PRIMATI/ Sicurezza “superarmata”: Italia al vertice per armamenti



ROMA – Le classifiche mondiali sono impietose. Se l’Italia è agli ultimi posti nel mondo per giustizia e informazione, cioè due importanti parametri per “leggere” il tasso di civiltà di un Paese, viceversa è ai primi posti non solo per la produzione e l’esportazione di armi (siamo nella top ten mondiale con circa 630mila esemplari prodotti annualmente, stime Eurispes) – dato che ottimisticamente ed eufemisticamente potremmo far rientrare nello sviluppo industriale – ma per spese militari (ottava, con 40,6 miliardi, quasi 700 euro di dollari annui pro-capite, cioè più di Russia, Giappone e Germania) e per quantità di armi legali (dieci milioni di esemplari in mano a quasi cinque milioni di persone, 8,4% della popolazione totale). Ovviamente in quest’ultimo dato hanno un peso i tanti cacciatori (circa 800mila), i 178mila permessi per uso sportivo e le 50mila guardie giurate.
Tuttavia l’insieme degli elementi traccia un quadro chiaro: siamo armi-dipendenti.
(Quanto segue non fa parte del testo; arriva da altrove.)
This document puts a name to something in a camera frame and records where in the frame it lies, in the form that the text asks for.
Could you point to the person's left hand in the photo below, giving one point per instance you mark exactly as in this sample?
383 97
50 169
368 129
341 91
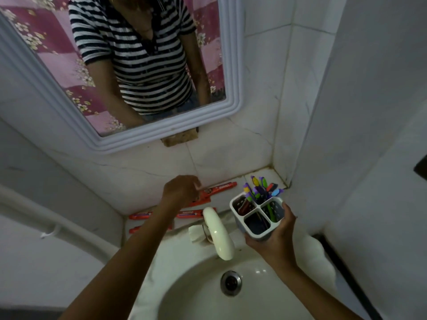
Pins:
178 193

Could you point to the person's right hand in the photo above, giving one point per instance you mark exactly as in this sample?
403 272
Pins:
278 243

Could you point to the person's right thumb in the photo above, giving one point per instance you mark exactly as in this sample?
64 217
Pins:
289 213

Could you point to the person's left fingers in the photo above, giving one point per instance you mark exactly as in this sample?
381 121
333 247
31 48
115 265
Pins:
196 185

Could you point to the white four-compartment toothbrush holder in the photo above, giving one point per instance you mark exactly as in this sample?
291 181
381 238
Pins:
245 226

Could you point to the person's left forearm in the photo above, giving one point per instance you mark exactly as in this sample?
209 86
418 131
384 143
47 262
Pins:
133 259

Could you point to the person's right forearm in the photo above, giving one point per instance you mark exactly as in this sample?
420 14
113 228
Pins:
310 293

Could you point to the red toothpaste tube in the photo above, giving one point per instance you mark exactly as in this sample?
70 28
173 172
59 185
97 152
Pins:
202 199
141 215
134 229
191 214

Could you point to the red toothpaste box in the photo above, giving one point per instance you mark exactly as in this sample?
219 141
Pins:
222 188

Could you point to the bunch of colourful toothbrushes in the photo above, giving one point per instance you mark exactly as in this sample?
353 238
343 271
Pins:
258 191

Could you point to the brown wooden block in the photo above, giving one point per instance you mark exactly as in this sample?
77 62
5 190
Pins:
180 137

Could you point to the white curved faucet spout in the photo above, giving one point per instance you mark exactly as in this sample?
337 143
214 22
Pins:
220 234

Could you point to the metal sink drain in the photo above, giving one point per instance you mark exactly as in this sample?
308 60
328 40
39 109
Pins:
231 283

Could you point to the white ceramic sink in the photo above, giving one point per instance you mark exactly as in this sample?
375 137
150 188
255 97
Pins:
193 289

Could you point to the dark wall fixture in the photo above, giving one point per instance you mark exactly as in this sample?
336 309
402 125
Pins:
421 168

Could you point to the white wall pipe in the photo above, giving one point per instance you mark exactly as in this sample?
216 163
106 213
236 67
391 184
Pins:
23 204

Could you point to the white framed wall mirror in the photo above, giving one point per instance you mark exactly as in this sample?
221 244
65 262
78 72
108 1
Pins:
50 33

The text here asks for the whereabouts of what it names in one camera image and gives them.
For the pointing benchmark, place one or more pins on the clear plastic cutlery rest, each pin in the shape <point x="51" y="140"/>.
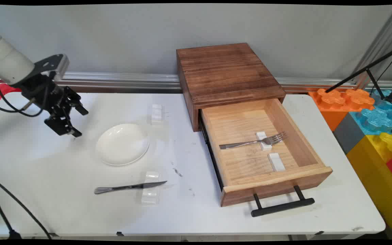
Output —
<point x="150" y="197"/>

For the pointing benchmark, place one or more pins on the grey foam block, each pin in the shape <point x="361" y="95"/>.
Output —
<point x="349" y="134"/>

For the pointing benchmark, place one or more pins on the orange foam block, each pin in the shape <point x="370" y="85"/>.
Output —
<point x="335" y="102"/>

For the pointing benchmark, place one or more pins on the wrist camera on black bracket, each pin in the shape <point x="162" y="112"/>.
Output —
<point x="54" y="64"/>

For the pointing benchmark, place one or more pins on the silver fork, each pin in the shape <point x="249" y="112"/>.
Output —
<point x="250" y="142"/>

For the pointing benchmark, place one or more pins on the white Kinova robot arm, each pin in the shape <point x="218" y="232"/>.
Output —
<point x="7" y="61"/>

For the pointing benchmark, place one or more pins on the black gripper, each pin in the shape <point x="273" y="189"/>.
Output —
<point x="44" y="93"/>

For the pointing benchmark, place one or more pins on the dark wooden cabinet box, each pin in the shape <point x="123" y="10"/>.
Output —
<point x="226" y="71"/>

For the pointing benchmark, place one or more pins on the silver table knife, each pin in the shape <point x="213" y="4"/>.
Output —
<point x="128" y="186"/>

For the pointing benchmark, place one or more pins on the light wooden drawer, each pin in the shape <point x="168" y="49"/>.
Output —
<point x="247" y="163"/>

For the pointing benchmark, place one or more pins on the black drawer slide rail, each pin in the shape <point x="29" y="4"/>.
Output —
<point x="213" y="160"/>

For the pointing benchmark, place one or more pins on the white round plate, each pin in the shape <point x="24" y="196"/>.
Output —
<point x="123" y="144"/>

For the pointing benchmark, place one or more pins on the blue foam block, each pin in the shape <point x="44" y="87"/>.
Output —
<point x="376" y="119"/>

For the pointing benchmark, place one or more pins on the black tripod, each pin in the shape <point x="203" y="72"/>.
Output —
<point x="369" y="68"/>

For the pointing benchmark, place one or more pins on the white cutlery rest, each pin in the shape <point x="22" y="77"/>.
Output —
<point x="277" y="162"/>
<point x="265" y="147"/>
<point x="157" y="114"/>

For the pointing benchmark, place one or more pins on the aluminium wall rail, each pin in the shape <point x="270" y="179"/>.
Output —
<point x="121" y="81"/>

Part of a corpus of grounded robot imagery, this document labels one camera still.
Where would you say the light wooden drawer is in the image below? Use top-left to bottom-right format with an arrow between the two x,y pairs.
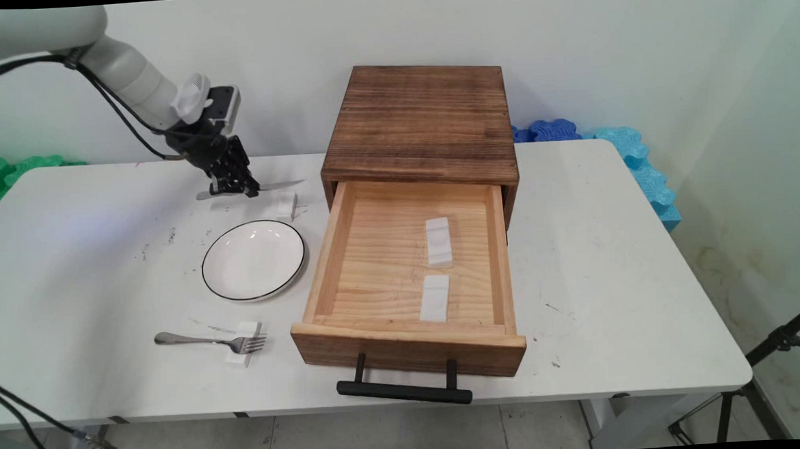
283,171 -> 530,389

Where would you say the silver table knife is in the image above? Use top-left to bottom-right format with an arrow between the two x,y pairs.
196,179 -> 308,202

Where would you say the black floor cable with plug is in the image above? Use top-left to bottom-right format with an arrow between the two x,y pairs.
0,372 -> 154,449

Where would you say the white foam rest block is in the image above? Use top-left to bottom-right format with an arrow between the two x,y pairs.
224,319 -> 265,368
274,191 -> 301,222
425,216 -> 455,269
417,274 -> 453,323

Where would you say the black and white wrist camera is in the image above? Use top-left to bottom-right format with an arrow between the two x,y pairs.
205,85 -> 243,137

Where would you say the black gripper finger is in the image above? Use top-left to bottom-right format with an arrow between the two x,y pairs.
206,158 -> 240,197
226,134 -> 262,199

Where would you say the silver fork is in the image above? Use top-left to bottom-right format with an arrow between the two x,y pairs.
154,326 -> 269,359

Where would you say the white ribbed wrist mount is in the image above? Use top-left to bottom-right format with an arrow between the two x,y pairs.
168,72 -> 215,126

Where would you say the white table leg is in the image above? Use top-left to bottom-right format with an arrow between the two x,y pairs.
579,392 -> 702,449

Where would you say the green foam mat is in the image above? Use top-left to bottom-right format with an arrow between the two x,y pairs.
0,152 -> 89,204

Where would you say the light blue foam mat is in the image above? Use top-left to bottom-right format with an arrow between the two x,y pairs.
580,123 -> 683,237

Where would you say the white plate with black rim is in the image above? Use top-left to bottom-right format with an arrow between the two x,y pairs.
199,217 -> 309,305

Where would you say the dark wooden drawer cabinet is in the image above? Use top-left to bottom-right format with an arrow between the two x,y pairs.
315,57 -> 524,239

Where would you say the black tripod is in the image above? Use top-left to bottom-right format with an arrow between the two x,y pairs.
661,298 -> 800,447

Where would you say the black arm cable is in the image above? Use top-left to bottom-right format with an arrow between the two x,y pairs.
0,46 -> 192,170

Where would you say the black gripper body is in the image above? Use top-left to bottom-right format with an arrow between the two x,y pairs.
164,118 -> 235,177

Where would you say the black drawer handle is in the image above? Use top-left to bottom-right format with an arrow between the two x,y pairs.
335,346 -> 475,412

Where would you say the dark blue foam mat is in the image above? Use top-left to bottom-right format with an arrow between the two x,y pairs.
510,118 -> 583,145

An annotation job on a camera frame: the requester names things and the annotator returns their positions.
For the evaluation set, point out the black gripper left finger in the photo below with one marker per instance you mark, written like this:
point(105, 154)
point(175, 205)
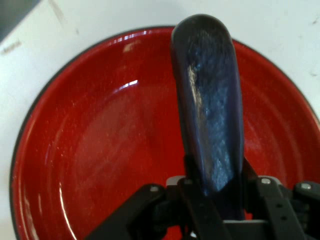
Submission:
point(200, 217)

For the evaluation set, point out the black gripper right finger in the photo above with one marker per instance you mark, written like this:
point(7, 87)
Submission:
point(277, 207)

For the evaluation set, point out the purple toy eggplant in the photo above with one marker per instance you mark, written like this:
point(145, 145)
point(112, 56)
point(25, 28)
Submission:
point(210, 112)

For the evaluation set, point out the red plate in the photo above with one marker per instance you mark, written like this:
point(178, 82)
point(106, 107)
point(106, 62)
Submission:
point(100, 150)

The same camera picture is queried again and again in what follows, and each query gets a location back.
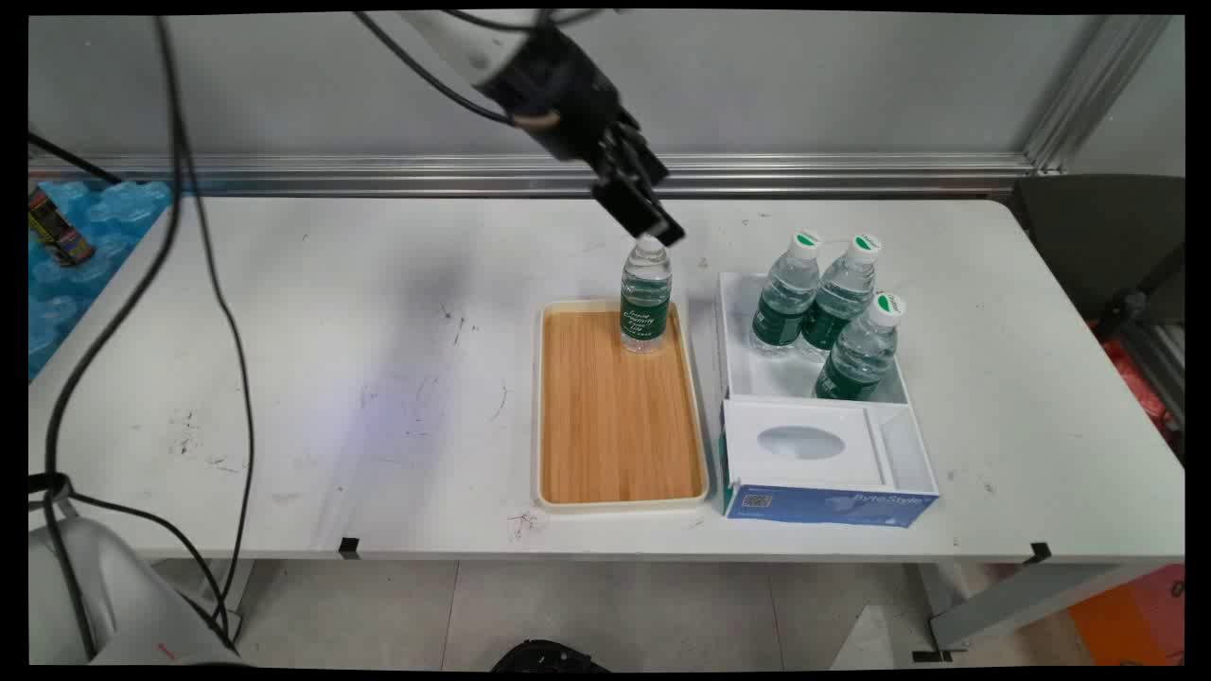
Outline slanted aluminium post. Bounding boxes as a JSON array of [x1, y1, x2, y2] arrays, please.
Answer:
[[1022, 14, 1176, 177]]

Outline thin black cable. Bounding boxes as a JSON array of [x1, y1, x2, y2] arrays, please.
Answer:
[[175, 142, 258, 644]]

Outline wooden tray with cream rim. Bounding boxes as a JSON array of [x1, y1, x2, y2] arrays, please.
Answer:
[[532, 299, 711, 515]]

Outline dark spray can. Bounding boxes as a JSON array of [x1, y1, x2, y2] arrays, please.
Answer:
[[28, 186, 97, 269]]

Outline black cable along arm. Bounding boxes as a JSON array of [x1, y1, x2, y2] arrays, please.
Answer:
[[352, 11, 517, 126]]

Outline green label water bottle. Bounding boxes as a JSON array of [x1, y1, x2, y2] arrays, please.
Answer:
[[798, 234, 883, 363], [620, 236, 674, 356], [750, 230, 822, 358], [812, 292, 907, 401]]

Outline orange floor mat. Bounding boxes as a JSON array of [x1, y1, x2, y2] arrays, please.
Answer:
[[1067, 565, 1185, 667]]

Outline black chair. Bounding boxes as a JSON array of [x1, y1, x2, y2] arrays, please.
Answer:
[[1010, 174, 1185, 328]]

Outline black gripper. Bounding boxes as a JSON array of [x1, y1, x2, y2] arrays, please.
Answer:
[[476, 26, 687, 247]]

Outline white table leg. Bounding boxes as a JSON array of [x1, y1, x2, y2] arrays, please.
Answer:
[[151, 558, 256, 646], [910, 562, 1141, 663]]

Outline black round object on floor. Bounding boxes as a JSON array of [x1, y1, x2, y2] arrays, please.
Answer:
[[490, 639, 612, 674]]

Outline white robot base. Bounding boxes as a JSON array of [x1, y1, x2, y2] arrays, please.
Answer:
[[28, 515, 242, 668]]

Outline horizontal aluminium rail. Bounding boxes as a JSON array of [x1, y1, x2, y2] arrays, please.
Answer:
[[28, 153, 1039, 199]]

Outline red bag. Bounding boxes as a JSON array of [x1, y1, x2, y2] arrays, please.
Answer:
[[1088, 322, 1174, 445]]

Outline thick black cable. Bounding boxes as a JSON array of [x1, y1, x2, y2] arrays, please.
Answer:
[[38, 14, 185, 663]]

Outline white and blue cardboard box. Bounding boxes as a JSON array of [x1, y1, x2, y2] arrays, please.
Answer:
[[714, 271, 940, 529]]

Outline black cable by rail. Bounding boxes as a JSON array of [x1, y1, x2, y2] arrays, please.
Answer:
[[28, 132, 122, 184]]
I quasi 700 dollari annui pro-capite (689 per l’esattezza) per spese militari, con un netto incremento negli ultimi dieci anni, ci pone in una posizione di vertice nel pianeta. La media mondiale è infatti di 217 dollari per abitante (non pochi !), pari ad una spesa globale di 1.464 miliardi di dollari annui, il 2,4% del Pil mondiale, con un aumento del 45% rispetto a dieci anni fa.
Davvero armati equivale a sicuri e felici?